The system is a pretty standard die stepping system, with some attempt made to spice it up a bit, with being able to push for more dice, risk for bigger dice, or breeze for more smaller dice with a chance of overwhelming success.

Magenta assumes all players have a main character who makes command decisions ranking from basic training recruit (really?) to General of the Army, but only in wartime (again really?), and a squad of four other supporting characters, who really do the dirty work. This is marginally interesting I guess, with the stated intent being that you are supposed to care about what happens to your semi-disposable mooks, and I guess that is where the drama is supposed to come in.

What baffles me the most about this game is that in a world where major powers have been at war for a decade, veterans abound, and actual military field manuals are freely available on most subjects to anybody with access to Google, this game completely fails to even remotely understand what soldiers do.
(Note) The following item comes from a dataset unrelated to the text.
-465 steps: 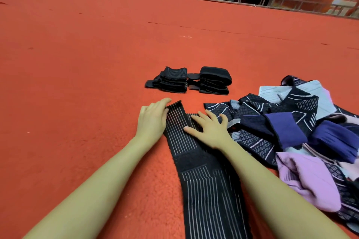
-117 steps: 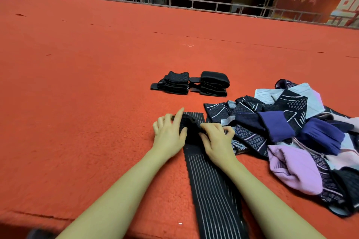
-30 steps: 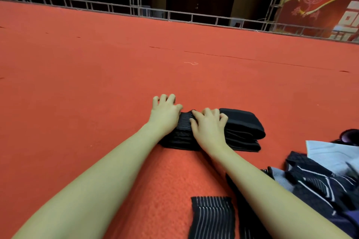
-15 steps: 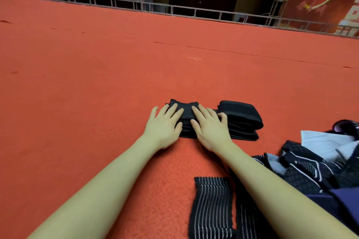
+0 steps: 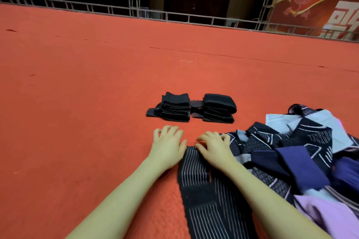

For example Airborne Infantry are listed as Aerospace specialists, with bonuses in resisting G-forces and Aeronautics, rather than simply being the light infantrymen that they are. I was a paratrooper myself and I promise you I have never been in an airplane where resisting G-force was even relevant. This game is like being in a Tom Clancy novel where the characters aren't awesome.

It being a PWYW game, most of it's flaws can be forgiven at some level, I would not play the game as it was written, and I would be careful about what you pay for it until you have a chance to read it.